— Quoi donc?
— Nous séparer. »
Il la regarde avec accablement, stupéfait du chemin terrible qu'ils ont franchi en deux ou trois courtes phrases. En sont-ils là? Y a-t-elle songé véritablement?
Une douleur indignée le soulève.
— « C'est moi que tu sacrifierais pour elle?
— Non, Philippe, ce n'est pas toi… O mon ami tant aimé, je ne ferai que hâter l'immolation que tu me demanderas toi-même un jour… »
Elle frémit d'angoisse. Une sincérité absolue ouvre son cœur saignant. Mais il ne la comprend pas du tout. Et, ce qu'il y a de tragique, c'est que plus il est vrai lui-même, moins il peut la deviner, la suivre. Car sa propre jeunesse imprévoyante n'envisage pas le futur travail des années. Il ne saurait imaginer sa chère maîtresse moins exquise, ni sa passion à lui moins ardente. Comment admettre ce raisonnement dont elle s'aiguillonne au sacrifice : « Puisqu'il n'est pas d'avenir pour notre bonheur, puisque c'est un condamné, un mourant, ce délicieux et fragile amour que nous berçons dans l'incertitude, ayons le courage de l'ensevelir, quand le salut d'une créature innocente nous le commande, et avant qu'il se flétrisse? »

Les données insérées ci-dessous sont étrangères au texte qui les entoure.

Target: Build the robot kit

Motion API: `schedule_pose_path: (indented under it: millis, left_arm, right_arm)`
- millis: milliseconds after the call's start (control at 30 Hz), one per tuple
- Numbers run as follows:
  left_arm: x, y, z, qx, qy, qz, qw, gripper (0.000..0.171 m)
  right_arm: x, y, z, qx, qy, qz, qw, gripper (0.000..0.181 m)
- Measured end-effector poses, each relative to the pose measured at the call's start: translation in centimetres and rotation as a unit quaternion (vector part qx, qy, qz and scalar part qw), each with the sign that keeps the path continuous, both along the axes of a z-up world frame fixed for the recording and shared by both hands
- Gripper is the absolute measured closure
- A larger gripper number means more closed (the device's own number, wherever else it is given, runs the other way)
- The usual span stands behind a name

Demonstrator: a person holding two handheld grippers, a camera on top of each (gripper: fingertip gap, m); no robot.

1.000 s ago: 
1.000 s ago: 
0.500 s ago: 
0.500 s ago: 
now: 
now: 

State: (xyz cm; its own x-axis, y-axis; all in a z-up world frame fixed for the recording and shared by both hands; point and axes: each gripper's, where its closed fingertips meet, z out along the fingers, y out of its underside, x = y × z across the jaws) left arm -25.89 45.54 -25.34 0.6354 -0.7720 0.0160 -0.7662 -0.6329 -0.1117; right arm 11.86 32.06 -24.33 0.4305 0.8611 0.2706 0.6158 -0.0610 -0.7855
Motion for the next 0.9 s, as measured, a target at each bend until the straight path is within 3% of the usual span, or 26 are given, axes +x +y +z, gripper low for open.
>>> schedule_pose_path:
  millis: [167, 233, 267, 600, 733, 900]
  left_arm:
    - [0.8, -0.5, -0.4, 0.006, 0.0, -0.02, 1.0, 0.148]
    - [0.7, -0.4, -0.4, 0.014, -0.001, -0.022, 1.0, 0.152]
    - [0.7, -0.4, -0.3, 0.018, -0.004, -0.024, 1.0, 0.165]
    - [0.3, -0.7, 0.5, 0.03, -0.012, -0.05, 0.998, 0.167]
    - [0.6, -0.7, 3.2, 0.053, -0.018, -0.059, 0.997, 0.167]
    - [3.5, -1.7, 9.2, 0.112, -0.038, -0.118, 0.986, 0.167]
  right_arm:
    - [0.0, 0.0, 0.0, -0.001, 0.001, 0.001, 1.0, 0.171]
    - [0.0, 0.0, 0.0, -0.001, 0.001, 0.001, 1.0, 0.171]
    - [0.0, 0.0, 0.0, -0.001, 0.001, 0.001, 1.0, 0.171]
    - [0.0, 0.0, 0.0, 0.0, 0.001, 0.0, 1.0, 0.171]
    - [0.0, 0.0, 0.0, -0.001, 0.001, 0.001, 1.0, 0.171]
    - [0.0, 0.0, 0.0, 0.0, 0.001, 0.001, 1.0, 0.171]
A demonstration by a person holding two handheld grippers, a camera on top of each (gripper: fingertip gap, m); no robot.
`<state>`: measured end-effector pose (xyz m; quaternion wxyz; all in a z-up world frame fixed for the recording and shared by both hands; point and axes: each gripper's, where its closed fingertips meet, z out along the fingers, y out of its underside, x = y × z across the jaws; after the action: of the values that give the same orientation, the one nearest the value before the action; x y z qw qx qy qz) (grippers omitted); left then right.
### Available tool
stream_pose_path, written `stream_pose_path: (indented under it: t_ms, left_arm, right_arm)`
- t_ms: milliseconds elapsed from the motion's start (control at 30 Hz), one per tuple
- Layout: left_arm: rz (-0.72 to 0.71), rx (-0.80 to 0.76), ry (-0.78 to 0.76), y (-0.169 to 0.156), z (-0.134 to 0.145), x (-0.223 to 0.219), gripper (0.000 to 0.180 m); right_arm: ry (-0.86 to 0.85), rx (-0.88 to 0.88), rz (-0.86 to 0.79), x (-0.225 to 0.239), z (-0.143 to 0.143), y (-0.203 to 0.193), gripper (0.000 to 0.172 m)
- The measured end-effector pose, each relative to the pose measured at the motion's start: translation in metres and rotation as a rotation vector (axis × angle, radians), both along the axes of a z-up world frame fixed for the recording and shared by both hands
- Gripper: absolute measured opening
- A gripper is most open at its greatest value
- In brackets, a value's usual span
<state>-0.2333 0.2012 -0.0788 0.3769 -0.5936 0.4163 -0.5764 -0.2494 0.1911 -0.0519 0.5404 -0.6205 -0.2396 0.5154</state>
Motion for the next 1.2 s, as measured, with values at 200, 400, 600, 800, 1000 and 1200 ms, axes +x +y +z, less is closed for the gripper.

— « Ainsi, » prononce Philippe, « parce que tu supposes, en dehors de toute vraisemblance, que j'aimerai le moins longtemps de nous deux, ton orgueil, Marcienne, exige que tu te retires la première?… Oh! ne m'interromps pas… Je sens bien que depuis longtemps cela te préoccupe… Je ne nie pas que les circonstances ne te fournissent un prétexte spécieux…
— Un prétexte!… L'existence d'une jeune femme, d'une mère?…
— Tu ne lui dois pas la vérité. Je dirai plus : tu lui devais l'apaisement d'une illusion. Pourquoi lui avouer que nous continuons à nous voir? »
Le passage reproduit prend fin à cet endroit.